Это, повторяю, мнение двадцатилетнего Андрея.

Ребята, с которыми меня свела жизнь в последние дни этого года и века – не какие-нибудь шакалы войны: каждый хотел и хочет учиться дальше. Но вот время такое… Да еще (повторяю почти дословно то, что услышал от каждого): «Денег не хватит ни у нас, ни у родителей, чтобы поступить…»

Пока они воюют.

А их командиру Саше назначена еще одна операция. Руке – больно.

Его бы уговорить в Москву, в Бурденко. А он – о них.

Для его ребят – еще одна операция. Спецоперация. Сейчас, в канун уходящего года…

Эй, будьте живы!

Не забуду историю Андрея.

Штурм собственного дома… Орден – за штурм…

Качели во дворе. Мама с папой – и он между ними. Футбол… Драка… Взгляд девчонки… Мороженое…

«На плечах у Николки унтер-офицерские погоны с белыми нашивками, а на левом рукаве остро-углый трехцветный шеврон…»
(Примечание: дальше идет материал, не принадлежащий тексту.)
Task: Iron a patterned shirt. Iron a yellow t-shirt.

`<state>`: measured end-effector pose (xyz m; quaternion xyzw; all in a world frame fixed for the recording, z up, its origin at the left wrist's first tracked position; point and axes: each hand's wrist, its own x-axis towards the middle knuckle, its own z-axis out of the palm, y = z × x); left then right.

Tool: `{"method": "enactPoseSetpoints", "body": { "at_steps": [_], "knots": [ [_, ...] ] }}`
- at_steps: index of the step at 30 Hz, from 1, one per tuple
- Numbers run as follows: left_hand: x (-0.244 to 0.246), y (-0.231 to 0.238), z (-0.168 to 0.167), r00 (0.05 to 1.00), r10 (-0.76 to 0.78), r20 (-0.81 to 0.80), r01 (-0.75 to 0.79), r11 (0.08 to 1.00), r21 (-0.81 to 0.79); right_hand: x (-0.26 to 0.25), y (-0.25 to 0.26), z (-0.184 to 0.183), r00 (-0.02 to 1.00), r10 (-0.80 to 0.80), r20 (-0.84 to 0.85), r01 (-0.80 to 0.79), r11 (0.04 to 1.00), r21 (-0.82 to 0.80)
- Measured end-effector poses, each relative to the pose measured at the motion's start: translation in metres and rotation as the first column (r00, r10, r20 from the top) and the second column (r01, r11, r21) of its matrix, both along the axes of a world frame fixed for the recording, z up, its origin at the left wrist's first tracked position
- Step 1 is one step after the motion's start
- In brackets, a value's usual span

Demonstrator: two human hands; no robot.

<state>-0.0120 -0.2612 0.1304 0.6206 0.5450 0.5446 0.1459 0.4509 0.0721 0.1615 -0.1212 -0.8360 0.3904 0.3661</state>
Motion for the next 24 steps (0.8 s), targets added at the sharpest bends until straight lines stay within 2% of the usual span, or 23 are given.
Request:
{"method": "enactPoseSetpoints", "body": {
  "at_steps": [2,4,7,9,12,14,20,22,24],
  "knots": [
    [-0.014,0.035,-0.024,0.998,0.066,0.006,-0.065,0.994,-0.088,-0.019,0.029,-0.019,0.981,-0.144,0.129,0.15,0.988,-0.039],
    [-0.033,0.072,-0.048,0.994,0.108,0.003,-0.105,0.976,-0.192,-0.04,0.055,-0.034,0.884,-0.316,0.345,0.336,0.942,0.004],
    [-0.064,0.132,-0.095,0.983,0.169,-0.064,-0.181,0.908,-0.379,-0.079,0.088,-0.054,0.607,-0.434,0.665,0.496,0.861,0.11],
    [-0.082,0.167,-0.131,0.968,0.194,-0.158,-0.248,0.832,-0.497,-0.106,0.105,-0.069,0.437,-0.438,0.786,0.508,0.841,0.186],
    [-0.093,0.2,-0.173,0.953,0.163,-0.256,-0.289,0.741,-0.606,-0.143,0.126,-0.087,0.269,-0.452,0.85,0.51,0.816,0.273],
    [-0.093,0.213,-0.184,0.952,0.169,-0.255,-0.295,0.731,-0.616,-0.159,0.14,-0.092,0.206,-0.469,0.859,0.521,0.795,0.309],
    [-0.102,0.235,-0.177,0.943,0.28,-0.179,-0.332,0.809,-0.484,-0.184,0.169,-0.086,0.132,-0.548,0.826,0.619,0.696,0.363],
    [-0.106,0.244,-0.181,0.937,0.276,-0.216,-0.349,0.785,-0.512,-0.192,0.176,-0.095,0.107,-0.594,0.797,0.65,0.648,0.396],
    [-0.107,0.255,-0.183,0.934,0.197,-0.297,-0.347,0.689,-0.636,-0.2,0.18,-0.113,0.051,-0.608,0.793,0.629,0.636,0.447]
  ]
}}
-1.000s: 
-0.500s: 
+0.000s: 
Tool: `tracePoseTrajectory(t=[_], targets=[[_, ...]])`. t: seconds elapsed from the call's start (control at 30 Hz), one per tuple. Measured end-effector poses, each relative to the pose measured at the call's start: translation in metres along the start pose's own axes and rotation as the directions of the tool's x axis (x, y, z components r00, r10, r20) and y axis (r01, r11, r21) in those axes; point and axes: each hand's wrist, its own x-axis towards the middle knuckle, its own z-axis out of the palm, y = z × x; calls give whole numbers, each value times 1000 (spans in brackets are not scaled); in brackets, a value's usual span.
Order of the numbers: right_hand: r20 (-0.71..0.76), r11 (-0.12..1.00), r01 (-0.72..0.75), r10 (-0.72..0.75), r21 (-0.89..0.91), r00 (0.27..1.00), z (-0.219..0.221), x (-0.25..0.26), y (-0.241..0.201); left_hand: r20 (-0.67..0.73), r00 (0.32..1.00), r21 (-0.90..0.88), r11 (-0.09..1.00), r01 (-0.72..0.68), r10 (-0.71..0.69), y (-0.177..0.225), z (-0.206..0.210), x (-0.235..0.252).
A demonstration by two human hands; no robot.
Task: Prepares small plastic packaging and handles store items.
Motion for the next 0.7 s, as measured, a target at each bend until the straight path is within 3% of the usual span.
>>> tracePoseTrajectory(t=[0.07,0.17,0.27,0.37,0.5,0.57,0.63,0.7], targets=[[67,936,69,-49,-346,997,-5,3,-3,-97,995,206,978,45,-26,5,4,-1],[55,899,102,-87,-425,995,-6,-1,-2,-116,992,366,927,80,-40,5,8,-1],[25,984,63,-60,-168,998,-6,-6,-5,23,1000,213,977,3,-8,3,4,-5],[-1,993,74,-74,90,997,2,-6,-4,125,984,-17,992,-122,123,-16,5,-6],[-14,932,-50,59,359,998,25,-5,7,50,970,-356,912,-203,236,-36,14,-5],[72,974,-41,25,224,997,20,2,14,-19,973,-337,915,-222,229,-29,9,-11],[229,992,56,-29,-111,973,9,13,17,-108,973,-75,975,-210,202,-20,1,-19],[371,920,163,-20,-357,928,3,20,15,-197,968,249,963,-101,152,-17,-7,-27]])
Туманятся Николкины глаза…

Мы что-то штурмуем.

Или детство. Или будущее.

Саша звонил мне последний раз летом 2002-го. Из-под Шатоя. Связь была очень плохой, и я только сумел понять, что рука двигается, и с ребятами все в порядке.

Сашу представляли на звание Героя России дважды. Не дали. Вручили еще один орден Мужества – по-моему, уже третий по счету.